From the new bench you can see Portmoak Moss and get a good idea of how much birch clearing has been going on in the middle of the bog. That’s been down to members of the group and visiting squads of other volunteers. We’re very pleased that Lothians Conservation Volunteers and a specialist team, the Bog Squad, will be joining us in early April to have another go at removing the birch saplings. The more we get rid of, the better the chances of a successful bog restoration, as we need to stop trees from growing on the peat and drying it out.
If this sounds like too much work and not enough play, fear not; we are beginning to put together some fun events for the rest of the year, from a dawn chorus walk to a fungal foray. PCWG have never been accused of not knowing how to enjoy ourselves and we hope you’ll join us for our events as well as making the best possible use of our two community woodlands in the months ahead.
We’ve had a good start to 2022 with volunteers from government agency, NatureScot, putting in a brilliant day's work on Wednesday 19th January.
The squad, consisting of the regular 'Wednesday volunteer team' and three members of staff, pulled out birch saplings from Portmoak Moss, to help restore the peat bog.

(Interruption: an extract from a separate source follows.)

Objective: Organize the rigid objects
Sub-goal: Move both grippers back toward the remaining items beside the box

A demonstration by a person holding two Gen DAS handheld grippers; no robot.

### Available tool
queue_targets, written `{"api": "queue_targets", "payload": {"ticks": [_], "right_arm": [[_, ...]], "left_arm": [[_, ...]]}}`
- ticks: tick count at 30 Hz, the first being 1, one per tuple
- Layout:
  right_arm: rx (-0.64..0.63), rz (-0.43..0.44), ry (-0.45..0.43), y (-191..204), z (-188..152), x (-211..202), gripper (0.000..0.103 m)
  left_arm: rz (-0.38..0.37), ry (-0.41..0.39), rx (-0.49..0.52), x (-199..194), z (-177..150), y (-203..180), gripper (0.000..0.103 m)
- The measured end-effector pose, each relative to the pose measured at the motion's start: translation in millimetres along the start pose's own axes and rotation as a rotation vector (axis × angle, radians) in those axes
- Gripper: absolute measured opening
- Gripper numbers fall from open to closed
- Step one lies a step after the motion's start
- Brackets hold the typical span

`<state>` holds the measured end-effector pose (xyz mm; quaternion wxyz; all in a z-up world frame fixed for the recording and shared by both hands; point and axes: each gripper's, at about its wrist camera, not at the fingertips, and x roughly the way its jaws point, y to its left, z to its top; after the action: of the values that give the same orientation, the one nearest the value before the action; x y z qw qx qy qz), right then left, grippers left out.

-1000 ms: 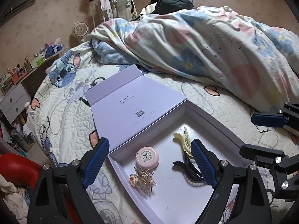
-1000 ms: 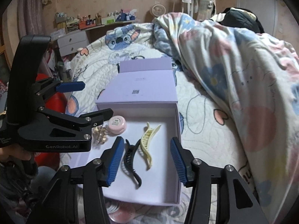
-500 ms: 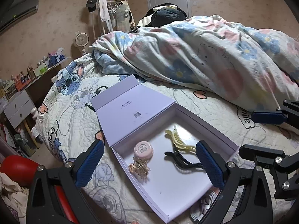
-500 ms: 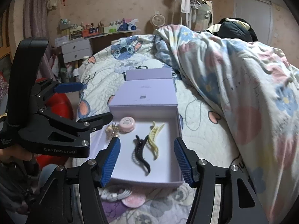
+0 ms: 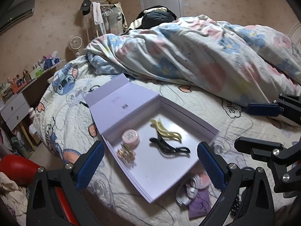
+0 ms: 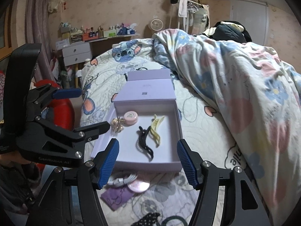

The ‘Wednesday volunteers’ normally work in the Loch Leven National Nature Reserve, next door to us, carrying out jobs like path clearance and meadow management. They’re used to pulling out the highly invasive pink flower, Himalayan Balsam, but the tough roots of birch were a different matter.
It was tough work and sometimes involved sawing round the base of each tree to loosen the root ball before easing it out of the peat.
Neil Mitchell, Reserve Manager, said: "We don't normally get to work on a bog and it's nice to do something to help one of our neighbours.”
And us neighbours, the Portmoak Community Woodland Group, were truly grateful. Most days one or two of our members pulls out a dozen or so small trees - but it’s so encouraging to see how much can be achieved with a lot of folk.
Michael McGinnes, who organised the event, said that the NatureScot volunteers had covered over 90% of the area we were trying to clear, in the latest phase of the restoration work - that was nearly 3000 square metres of quite difficult terrain, with many larger birch trees. The area has since been completed by members of the Portmoak group.
Members of PCWG, including Stuart Garvie (pictured with Neil Mitchell) also helped out on the day.
Over the past 4 years, with ‘a little help from our friends’ about a quarter of the central peat dome has now been cleared, making it easier for plants like Sphagnum Moss to spread. Sphagnum Moss rots down to create peat, so that’s what we’re trying to achieve.